Using the material that follows, work out how many lines include the word "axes". Your answer should be that number only.

____

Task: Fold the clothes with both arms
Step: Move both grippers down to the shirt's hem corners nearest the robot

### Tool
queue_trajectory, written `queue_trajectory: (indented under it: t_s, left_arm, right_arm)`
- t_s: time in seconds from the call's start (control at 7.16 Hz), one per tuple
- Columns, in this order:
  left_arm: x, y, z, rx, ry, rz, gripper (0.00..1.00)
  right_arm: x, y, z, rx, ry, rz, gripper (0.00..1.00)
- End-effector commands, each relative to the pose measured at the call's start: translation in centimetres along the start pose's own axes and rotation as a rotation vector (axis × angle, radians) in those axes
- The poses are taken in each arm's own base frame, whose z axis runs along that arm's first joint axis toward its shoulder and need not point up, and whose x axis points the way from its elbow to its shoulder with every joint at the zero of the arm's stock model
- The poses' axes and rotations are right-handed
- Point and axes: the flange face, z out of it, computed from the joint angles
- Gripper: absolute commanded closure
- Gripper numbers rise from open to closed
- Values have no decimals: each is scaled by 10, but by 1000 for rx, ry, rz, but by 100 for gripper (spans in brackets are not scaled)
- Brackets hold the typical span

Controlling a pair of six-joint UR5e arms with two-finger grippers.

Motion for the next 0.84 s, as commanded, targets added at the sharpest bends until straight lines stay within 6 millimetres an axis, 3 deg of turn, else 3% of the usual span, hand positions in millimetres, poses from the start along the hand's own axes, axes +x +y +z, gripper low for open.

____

The answer
4